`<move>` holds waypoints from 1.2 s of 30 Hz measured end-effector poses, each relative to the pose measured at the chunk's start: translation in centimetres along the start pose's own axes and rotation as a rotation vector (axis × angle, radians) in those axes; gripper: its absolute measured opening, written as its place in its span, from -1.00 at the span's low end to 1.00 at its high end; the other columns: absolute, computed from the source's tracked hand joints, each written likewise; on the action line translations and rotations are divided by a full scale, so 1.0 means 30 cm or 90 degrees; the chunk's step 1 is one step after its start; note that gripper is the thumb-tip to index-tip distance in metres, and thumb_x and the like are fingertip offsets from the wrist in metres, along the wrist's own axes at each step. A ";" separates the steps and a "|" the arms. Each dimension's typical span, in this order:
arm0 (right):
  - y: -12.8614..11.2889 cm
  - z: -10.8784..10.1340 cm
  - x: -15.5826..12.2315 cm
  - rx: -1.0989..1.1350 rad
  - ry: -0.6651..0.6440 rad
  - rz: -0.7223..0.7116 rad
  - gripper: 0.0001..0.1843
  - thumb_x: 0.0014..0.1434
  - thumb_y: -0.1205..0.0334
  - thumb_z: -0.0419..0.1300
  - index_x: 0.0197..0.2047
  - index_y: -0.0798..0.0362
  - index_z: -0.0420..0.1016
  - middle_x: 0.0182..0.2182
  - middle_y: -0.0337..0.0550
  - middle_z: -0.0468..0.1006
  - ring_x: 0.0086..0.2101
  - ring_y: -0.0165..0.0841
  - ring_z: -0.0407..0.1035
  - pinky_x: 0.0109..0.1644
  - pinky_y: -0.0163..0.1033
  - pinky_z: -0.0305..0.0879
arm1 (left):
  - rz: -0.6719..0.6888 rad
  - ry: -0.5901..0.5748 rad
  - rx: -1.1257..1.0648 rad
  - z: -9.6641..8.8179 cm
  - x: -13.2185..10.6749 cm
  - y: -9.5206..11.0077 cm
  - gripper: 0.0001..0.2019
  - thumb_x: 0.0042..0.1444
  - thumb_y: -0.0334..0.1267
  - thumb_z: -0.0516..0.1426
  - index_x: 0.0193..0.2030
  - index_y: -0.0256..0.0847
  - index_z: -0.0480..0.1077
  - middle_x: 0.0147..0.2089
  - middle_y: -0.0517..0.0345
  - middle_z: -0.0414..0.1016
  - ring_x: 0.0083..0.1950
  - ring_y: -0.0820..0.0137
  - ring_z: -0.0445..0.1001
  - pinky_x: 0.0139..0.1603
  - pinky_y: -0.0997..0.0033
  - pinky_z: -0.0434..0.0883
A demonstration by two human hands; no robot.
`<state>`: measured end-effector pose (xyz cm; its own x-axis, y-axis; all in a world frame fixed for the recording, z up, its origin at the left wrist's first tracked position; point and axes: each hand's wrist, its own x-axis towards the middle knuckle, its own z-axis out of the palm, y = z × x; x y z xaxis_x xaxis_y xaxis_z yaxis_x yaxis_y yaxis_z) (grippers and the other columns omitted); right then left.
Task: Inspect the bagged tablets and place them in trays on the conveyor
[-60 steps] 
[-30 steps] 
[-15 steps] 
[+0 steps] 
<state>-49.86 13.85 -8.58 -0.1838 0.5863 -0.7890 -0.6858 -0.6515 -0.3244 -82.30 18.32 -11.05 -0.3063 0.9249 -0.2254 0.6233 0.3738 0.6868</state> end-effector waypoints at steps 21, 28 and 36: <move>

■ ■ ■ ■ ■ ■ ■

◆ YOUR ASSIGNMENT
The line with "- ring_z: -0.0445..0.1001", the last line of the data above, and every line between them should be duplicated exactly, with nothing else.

◆ WRITTEN REPLY
  - ring_z: -0.0445..0.1001
  - pinky_x: 0.0139..0.1603
  - pinky_y: -0.0997..0.0033
  - pinky_z: -0.0434..0.0883
A demonstration by two human hands; no robot.
`<state>`: measured end-effector pose (xyz cm; its own x-axis, y-axis; all in a world frame fixed for the recording, z up, its origin at the left wrist's first tracked position; point and axes: each hand's wrist, its own x-axis towards the middle knuckle, its own z-axis out of the palm, y = z × x; x y z xaxis_x xaxis_y xaxis_z yaxis_x yaxis_y yaxis_z) (grippers and the other columns omitted); right then left.
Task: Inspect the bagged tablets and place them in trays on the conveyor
[-60 steps] 
[-30 steps] 
[-15 steps] 
[+0 steps] 
<state>-49.86 13.85 -8.58 -0.1838 0.5863 -0.7890 -0.6858 -0.6515 -0.3244 -82.30 18.32 -11.05 -0.3063 0.9249 -0.2254 0.6233 0.3738 0.6868</state> end-effector waypoints at steps 21, 28 and 36: <move>

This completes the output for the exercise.